EXERCISE DETAILS | Return the whole listing, keeping every character the same.

SUPPLIED DATA |

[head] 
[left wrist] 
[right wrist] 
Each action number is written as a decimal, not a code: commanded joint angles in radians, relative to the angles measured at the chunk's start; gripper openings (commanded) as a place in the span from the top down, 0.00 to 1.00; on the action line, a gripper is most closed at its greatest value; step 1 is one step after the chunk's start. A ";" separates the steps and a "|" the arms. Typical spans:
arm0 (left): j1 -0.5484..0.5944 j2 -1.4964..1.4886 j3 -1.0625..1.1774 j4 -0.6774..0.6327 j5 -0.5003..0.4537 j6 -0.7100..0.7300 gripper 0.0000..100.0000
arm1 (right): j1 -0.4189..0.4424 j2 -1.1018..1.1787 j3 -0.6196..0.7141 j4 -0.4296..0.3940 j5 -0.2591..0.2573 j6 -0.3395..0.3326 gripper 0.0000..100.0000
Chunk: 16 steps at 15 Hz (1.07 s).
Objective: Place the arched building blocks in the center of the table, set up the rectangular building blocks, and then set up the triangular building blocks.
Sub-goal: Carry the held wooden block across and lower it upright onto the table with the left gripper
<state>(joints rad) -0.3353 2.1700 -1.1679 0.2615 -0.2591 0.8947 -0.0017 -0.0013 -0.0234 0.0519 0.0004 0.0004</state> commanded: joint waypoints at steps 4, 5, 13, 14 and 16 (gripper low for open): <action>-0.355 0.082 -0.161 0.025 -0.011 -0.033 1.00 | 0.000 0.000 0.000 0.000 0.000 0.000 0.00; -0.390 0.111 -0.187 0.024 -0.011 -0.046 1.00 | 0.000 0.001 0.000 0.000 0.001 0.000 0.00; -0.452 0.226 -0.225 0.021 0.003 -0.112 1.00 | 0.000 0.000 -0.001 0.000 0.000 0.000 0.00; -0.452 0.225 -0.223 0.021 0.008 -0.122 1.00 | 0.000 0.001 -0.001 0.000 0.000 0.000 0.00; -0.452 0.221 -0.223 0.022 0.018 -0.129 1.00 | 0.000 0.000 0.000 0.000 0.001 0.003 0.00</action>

ANSWER FOR THIS EXERCISE |
[head] 
[left wrist] 
[right wrist] 
Each action number is written as a decimal, not a code: commanded joint angles in radians, relative to the angles measured at the chunk's start; gripper openings (commanded) as a place in the span from the top down, 0.00 to 1.00; on the action line, a gripper is most closed at its greatest value; step 1 is one step after the chunk's start. A ";" separates the steps and a "|" the arms. Typical spans:
arm0 (left): j1 -0.5484..0.5944 j2 -1.4964..1.4886 j3 -1.0625..1.1774 j4 -0.6774..0.6327 j5 -0.5003..0.4537 j6 -0.7100..0.7300 gripper 0.0000..100.0000
arm1 (right): j1 -0.4189..0.4424 j2 -1.1018..1.1787 j3 -0.6196..0.7141 j4 -0.4296..0.3940 j5 -0.2591..0.2573 j6 -0.3395..0.3326 gripper 0.0000..100.0000
Chunk: 16 steps at 15 Hz (1.07 s).
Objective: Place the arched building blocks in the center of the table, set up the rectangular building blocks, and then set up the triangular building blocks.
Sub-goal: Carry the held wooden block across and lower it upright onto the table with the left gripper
<state>(joints rad) -0.3353 2.1700 -1.1679 0.2615 -0.2591 0.8947 -0.0017 -0.0013 -0.0234 0.0519 0.0004 0.0004</state> commanded: joint waypoints at steps 4, 5, 13, 14 and 16 (gripper low for open): <action>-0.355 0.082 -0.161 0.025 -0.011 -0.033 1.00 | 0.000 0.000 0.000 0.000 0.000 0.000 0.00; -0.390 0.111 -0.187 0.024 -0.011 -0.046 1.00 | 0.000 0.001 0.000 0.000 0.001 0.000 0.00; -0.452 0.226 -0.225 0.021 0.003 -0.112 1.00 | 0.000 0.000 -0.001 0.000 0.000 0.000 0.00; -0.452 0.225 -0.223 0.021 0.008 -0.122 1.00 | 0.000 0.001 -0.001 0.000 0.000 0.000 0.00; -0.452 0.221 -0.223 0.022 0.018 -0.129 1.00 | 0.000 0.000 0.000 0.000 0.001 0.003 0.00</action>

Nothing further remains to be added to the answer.